One way to look at the utility of BE data is looking at a residue-by-residue basis rather than a mutant by mutant basis Attempting to do an ROC curve for which sliding window model is the best at estimating SM true positives 1. BE data doesn’t work well on a residue-by-residue basis. Build an ROC curve that shows that SM data works much better at predicting exposed vs buried than BE data 2. Some BE data models work better than others… i.e. the two residue model works better than the 1 or 5 residue model at predicting SM true positives 3. The types of effects that all these models miss are sandwich effects where there are + and - effects next to each other. Presumably because if an sgRNA makes both + and - mutants, their combined effect is a neutral effect

library(pROC)
Warning: package 'pROC' was built under R version 4.0.2
Type 'citation("pROC")' for a citation.

Attaching package: 'pROC'
The following objects are masked from 'package:stats':

    cov, smooth, var
bedata_roc=bedata_bymutant%>%filter(!synonymous%in%T,protein_start%in%c(242:322))
# Doing the ROC curve by mutant, not by residue
be_lfc=bedata_roc%>%dplyr::select(BE.LFC,BE.Significant,SM.netgr_obs_mean,SM.Significant)
be_lfc$BE.Significant=as.numeric(be_lfc$BE.Significant)
ggplot(be_lfc,aes(x=BE.LFC,y=BE.Significant))+geom_point()

ggplot(be_lfc,aes(x=BE.LFC,y=SM.Significant))+geom_point()

glm.fit=glm(as.numeric(be_lfc$SM.Significant)~be_lfc$BE.LFC,family=binomial)
be_lfc$glm_fits=glm.fit$fitted.values
# Note that the variable used for the threshold for significance is the BE LFC. 

ggplot(be_lfc,aes(x=BE.LFC,y=as.numeric(SM.Significant)))+geom_point()+geom_line(aes(x=BE.LFC,y=glm_fits))

par(pty="s")
roc(as.numeric(be_lfc$SM.Significant),be_lfc$glm_fits,plot=T,legacy.axes=T,percent=T,xlab="False Positive Percentage",ylab="True Positive Percentage",print.auc=T)
Setting levels: control = 0, case = 1
Setting direction: controls < cases


Call:
roc.default(response = as.numeric(be_lfc$SM.Significant), predictor = be_lfc$glm_fits,     percent = T, plot = T, legacy.axes = T, xlab = "False Positive Percentage",     ylab = "True Positive Percentage", print.auc = T)

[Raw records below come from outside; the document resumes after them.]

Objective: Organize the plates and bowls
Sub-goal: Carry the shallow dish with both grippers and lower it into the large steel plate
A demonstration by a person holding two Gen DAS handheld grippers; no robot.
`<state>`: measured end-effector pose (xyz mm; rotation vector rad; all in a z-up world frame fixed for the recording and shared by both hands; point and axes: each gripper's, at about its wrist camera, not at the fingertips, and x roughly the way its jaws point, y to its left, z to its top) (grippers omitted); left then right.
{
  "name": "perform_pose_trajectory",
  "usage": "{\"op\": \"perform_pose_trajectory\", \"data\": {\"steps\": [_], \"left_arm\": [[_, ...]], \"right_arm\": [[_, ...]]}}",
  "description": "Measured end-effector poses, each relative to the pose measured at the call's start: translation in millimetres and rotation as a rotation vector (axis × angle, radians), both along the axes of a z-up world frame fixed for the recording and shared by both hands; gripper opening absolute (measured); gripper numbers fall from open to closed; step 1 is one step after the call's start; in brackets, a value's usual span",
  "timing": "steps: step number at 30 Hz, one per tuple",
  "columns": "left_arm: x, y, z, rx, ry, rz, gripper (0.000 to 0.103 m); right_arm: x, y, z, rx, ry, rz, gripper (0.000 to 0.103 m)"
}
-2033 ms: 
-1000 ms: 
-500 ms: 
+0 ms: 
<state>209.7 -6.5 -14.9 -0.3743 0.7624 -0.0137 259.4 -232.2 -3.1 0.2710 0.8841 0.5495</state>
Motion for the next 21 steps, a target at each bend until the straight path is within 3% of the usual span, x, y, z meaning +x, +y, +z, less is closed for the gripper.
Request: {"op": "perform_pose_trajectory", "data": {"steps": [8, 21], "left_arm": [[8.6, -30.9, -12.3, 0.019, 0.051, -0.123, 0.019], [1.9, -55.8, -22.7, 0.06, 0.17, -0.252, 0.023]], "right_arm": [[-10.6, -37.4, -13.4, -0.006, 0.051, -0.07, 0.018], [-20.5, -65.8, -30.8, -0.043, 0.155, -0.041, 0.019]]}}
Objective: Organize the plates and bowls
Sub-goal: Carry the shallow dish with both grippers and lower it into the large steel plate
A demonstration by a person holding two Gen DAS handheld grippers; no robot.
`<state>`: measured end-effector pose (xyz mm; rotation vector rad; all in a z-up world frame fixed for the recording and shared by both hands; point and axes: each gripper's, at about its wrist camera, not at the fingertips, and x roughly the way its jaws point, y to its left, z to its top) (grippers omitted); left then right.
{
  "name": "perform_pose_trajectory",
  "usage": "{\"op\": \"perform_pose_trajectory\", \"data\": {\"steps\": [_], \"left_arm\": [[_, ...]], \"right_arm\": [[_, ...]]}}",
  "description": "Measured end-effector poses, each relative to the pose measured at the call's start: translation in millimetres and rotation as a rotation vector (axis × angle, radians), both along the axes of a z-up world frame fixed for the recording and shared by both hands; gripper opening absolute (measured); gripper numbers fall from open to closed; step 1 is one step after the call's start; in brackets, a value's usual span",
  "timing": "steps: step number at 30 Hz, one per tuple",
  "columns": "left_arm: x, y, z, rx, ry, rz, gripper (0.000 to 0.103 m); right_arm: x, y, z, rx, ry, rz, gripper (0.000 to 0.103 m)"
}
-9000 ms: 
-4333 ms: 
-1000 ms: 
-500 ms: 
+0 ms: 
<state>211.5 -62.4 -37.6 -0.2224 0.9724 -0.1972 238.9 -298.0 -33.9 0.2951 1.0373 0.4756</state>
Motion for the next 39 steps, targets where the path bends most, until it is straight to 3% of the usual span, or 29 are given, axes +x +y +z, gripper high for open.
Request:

Data: be_lfc$glm_fits in 45 controls (as.numeric(be_lfc$SM.Significant) 0) < 27 cases (as.numeric(be_lfc$SM.Significant) 1).
Area under the curve: 78.19%
par(pty="m")

# Doing the ROC curve by residue, not by mutant

# Assuming that each residue that is not seen by the BE data is a neutral residue
# bedata_byresidue_bywindowwidth2=bedata_byresidue_bywindowwidth
# bedata_byresidue_bywindowwidth=bedata_byresidue_bywindowwidth2
# bedata_byresidue_bywindowwidth=bedata_byresidue_bywindowwidth%>%dplyr::select(-BE.LFC.mean)%>%dplyr::rename(BE.LFC.mean=BE.LFC.weighted.mean)
bedata_roc=bedata_byresidue_bywindowwidth%>%
  # filter(window.width%in%1,!BE.LFC.mean%in%NaN)%>%
  # filter(!BE.LFC.mean%in%NaN)%>%
  mutate(BE.LFC=BE.LFC.mean,
         SM.netgr_obs_mean=SM.netgr.mean,
         BE.LFC=case_when(BE.LFC%in%NaN~0,
                          T~BE.LFC))
be_lfc=bedata_roc%>%dplyr::select(window.width,BE.LFC,BE.Significant,SM.netgr_obs_mean,SM.Significant)
be_lfc.1=be_lfc%>%filter(window.width%in%1)
be_lfc.2=be_lfc%>%filter(window.width%in%2)
be_lfc.3=be_lfc%>%filter(window.width%in%3)
be_lfc.4=be_lfc%>%filter(window.width%in%4)
be_lfc.5=be_lfc%>%filter(window.width%in%5)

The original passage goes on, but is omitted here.